§ **TASK OBJECTIVE**:
Note each line in the data below that holds "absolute", and copy it.

Data extracted from a collection
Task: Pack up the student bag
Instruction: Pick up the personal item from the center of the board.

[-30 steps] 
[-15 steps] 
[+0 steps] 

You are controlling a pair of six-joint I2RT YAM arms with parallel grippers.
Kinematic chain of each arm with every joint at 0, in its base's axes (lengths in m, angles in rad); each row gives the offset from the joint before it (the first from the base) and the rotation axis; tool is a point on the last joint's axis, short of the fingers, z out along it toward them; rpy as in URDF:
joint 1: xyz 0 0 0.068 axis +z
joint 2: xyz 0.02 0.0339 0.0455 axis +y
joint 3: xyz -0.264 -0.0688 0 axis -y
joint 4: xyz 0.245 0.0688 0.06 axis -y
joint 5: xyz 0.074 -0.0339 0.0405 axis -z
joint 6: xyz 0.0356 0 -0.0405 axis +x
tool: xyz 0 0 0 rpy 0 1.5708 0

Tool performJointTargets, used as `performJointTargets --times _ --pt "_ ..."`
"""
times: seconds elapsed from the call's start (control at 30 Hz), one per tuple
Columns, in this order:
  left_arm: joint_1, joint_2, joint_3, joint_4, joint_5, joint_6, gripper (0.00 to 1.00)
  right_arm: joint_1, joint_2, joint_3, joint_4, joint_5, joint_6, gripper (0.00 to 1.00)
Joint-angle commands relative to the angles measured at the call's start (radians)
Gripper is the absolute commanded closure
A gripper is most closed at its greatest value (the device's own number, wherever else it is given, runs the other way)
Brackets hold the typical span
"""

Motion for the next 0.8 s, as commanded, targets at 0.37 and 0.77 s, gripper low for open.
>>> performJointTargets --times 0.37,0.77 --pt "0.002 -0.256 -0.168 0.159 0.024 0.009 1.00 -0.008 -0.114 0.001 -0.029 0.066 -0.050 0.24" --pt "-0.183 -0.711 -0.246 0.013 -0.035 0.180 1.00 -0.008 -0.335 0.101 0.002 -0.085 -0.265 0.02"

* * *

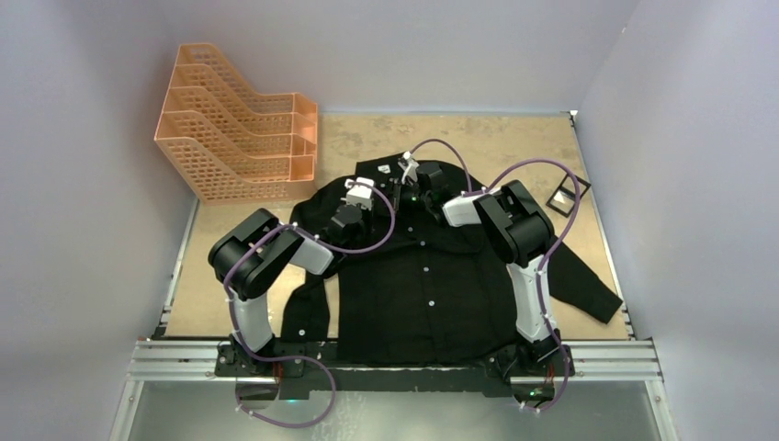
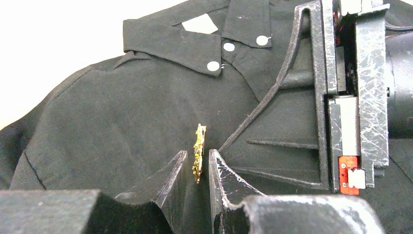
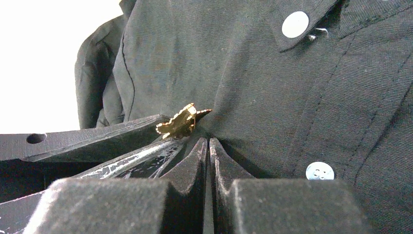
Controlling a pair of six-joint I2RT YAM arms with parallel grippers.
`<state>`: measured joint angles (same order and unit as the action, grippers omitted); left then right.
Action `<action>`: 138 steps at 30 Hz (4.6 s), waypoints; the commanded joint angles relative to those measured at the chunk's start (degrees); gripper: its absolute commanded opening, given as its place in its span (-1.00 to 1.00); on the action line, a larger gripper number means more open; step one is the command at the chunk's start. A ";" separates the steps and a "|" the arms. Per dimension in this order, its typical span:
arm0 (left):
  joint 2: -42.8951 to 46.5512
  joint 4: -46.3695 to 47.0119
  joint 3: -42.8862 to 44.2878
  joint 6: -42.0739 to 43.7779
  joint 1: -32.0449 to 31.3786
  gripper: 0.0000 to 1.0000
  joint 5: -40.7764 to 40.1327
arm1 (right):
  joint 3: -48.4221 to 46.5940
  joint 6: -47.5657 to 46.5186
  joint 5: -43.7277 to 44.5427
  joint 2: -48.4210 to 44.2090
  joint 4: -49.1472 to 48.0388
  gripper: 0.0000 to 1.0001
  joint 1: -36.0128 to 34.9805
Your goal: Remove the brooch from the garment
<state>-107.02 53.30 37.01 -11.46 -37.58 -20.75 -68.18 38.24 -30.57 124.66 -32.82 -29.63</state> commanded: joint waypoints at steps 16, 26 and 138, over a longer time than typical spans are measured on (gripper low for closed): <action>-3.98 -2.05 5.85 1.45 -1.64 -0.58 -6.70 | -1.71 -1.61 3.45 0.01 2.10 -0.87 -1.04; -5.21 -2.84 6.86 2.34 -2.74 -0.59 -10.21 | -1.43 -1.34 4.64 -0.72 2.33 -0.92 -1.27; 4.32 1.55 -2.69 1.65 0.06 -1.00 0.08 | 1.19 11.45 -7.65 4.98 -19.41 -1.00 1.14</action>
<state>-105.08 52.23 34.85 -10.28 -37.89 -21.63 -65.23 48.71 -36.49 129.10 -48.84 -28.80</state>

§ **EXPECTED ANSWER**:
Gripper is the absolute commanded closure
Action `<action>`: 138 steps at 30 Hz (4.6 s), waypoints; the commanded joint angles relative to those measured at the chunk's start (degrees); gripper: its absolute commanded opening, given as its place in its span (-1.00 to 1.00); on the action line, a larger gripper number means more open; step one is the command at the chunk's start. A ";" separates the steps and a "|" the arms. Per dimension in this order, its typical span:

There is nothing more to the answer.